A DC judge denies an attempt to block the police rule of the COVID vaccine

The judge rejected the motion for an interim measure of restraint against the mandate of the vaccine against COVID, writing that the plaintiffs’ request did not meet the court’s criteria for such rulings.

A District of Columbia Supreme Court judge on Wednesday refused to block a county vaccine against COVID-19 affecting police officers.

Judge Joan Zeldan rejected the request on a temporary measure of restraint from the Fraternal Order of Police, the Metropolitan Police Committee, the District of Columbia Police Union and four officers, writing that the plaintiffs’ request did not meet court criteria for such orders.

For example, wrote Zeldan, the police will no be “at risk of irreparable harm” unless a temporary ban is imposed.

Vaccines against COVID-19, Zeldan wrote, have been given to millions of people.
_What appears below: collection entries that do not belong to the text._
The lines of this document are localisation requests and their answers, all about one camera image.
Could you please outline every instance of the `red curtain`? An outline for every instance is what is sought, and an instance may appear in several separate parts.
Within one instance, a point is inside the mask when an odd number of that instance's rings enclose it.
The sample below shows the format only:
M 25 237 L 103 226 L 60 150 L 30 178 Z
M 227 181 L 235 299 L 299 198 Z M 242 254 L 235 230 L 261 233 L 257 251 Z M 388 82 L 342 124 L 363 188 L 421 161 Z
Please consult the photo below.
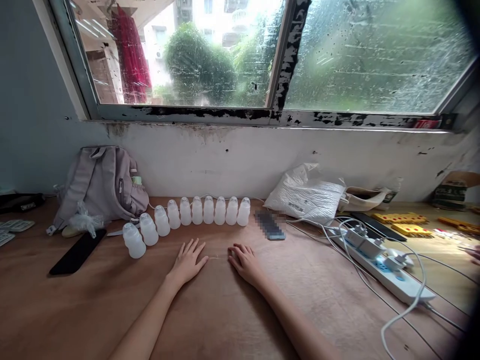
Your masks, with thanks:
M 145 88 L 151 88 L 149 65 L 145 59 L 135 20 L 117 5 L 111 12 L 111 30 L 115 36 L 125 104 L 147 101 Z

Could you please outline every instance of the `window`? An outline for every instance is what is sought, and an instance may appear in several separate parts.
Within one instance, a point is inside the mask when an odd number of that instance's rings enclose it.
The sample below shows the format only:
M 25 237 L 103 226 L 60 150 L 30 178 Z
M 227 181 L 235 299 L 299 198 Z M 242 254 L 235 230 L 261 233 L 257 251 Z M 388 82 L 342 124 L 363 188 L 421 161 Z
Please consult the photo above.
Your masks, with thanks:
M 214 0 L 203 0 L 203 7 L 205 9 L 205 14 L 211 14 L 212 13 L 213 2 L 214 2 Z
M 451 129 L 476 66 L 450 0 L 49 1 L 92 120 Z
M 450 0 L 313 0 L 285 108 L 433 114 L 473 48 Z

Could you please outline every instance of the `white plastic bottle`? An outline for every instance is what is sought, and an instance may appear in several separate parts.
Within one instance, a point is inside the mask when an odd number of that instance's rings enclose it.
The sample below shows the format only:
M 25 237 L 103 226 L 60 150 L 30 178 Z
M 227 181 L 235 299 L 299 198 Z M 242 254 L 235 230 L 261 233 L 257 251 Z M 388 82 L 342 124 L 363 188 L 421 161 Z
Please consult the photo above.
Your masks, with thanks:
M 240 208 L 238 209 L 238 216 L 236 218 L 236 222 L 240 226 L 247 226 L 249 223 L 249 216 L 250 216 L 250 199 L 248 197 L 244 197 L 241 200 Z
M 202 200 L 198 196 L 193 198 L 193 203 L 191 204 L 191 220 L 195 225 L 200 225 L 204 221 Z
M 140 215 L 140 230 L 145 245 L 153 246 L 159 241 L 159 233 L 155 228 L 155 223 L 146 212 Z
M 190 201 L 186 197 L 180 199 L 180 222 L 184 226 L 188 226 L 192 223 Z
M 123 240 L 130 256 L 134 259 L 141 258 L 147 251 L 147 247 L 142 241 L 142 235 L 140 235 L 139 230 L 131 222 L 127 222 L 123 225 L 122 232 Z
M 180 213 L 179 207 L 177 206 L 175 200 L 172 199 L 168 201 L 166 211 L 168 212 L 168 223 L 170 224 L 170 229 L 178 229 L 180 227 Z
M 158 235 L 164 237 L 170 234 L 169 218 L 167 217 L 164 207 L 161 205 L 155 208 L 155 224 Z
M 207 195 L 203 203 L 203 222 L 211 224 L 214 222 L 214 199 Z
M 228 225 L 235 225 L 237 223 L 237 213 L 239 212 L 239 201 L 235 196 L 232 196 L 228 201 L 226 208 L 225 222 Z
M 216 200 L 214 220 L 217 225 L 225 223 L 225 198 L 223 196 Z
M 399 193 L 403 180 L 404 180 L 403 177 L 395 177 L 394 179 L 391 179 L 383 186 L 389 189 L 390 192 L 385 196 L 385 199 L 383 199 L 383 201 L 375 209 L 388 210 L 390 208 L 390 202 Z

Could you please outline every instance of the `clear plastic wrap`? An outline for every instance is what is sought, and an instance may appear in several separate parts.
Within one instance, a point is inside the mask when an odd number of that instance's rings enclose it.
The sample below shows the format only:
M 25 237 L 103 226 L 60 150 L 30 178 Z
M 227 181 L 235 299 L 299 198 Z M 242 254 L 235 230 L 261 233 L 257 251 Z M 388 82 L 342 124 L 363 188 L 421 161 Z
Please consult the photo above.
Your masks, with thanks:
M 320 224 L 334 218 L 345 183 L 341 177 L 321 173 L 319 167 L 303 163 L 285 172 L 264 206 Z
M 78 231 L 88 231 L 92 238 L 97 236 L 96 231 L 104 227 L 104 218 L 101 215 L 90 216 L 85 203 L 79 201 L 76 205 L 76 214 L 68 220 L 70 226 Z

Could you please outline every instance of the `backpack strap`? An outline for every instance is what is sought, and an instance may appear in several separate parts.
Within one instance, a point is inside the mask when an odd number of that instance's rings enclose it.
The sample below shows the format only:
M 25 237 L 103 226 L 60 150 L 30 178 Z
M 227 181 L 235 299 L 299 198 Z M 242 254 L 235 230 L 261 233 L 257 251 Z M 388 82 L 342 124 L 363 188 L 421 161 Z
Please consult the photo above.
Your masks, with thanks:
M 105 147 L 83 147 L 80 150 L 72 181 L 65 190 L 53 225 L 46 230 L 48 235 L 53 235 L 56 230 L 63 229 L 67 225 L 67 221 L 75 215 L 78 202 L 85 199 L 97 160 L 104 153 Z
“The plaintiffs claim that the vaccine is an irreversible medical procedure with a risk of serious medical consequences, and it violates their right to bodily integrity and personal autonomy,” Zeldan wrote. “These allegations, although deeply felt by officers who oppose vaccination, are speculative.”

Under the DC mandate, officers who fail to comply with it by Feb. 15 will be subject to disciplinary action, but Zeldan noted that no action can be taken until a month later, March 15, and that removing the officer will be after a series of steps starting with “verbal counseling. ».

“Although this judge is sympathetic to an officer who does not want the disciplinary action that may be taken against him or her record,” Zeldan wrote, “the choice to undergo the vaccine process is an officer’s choice.”

In addition, such an order would not serve the public interest, the judge wrote, and DC’s interest in protecting the health and safety of its employees and the public from the coronavirus “outweighs the potential harm faced by the plaintiffs.”

The administrative challenge for the vaccine policy is now before the Civil Service Liaison Council, which is considering labor disputes between DC agencies and staff. This challenge is addressed by the Office of Labor Relations and Collective Bargaining and the City Hall.

County Attorney General Carl Racine responded to the decision on Twitter.

WTOP asked for comments from the plaintiffs’ lawyers.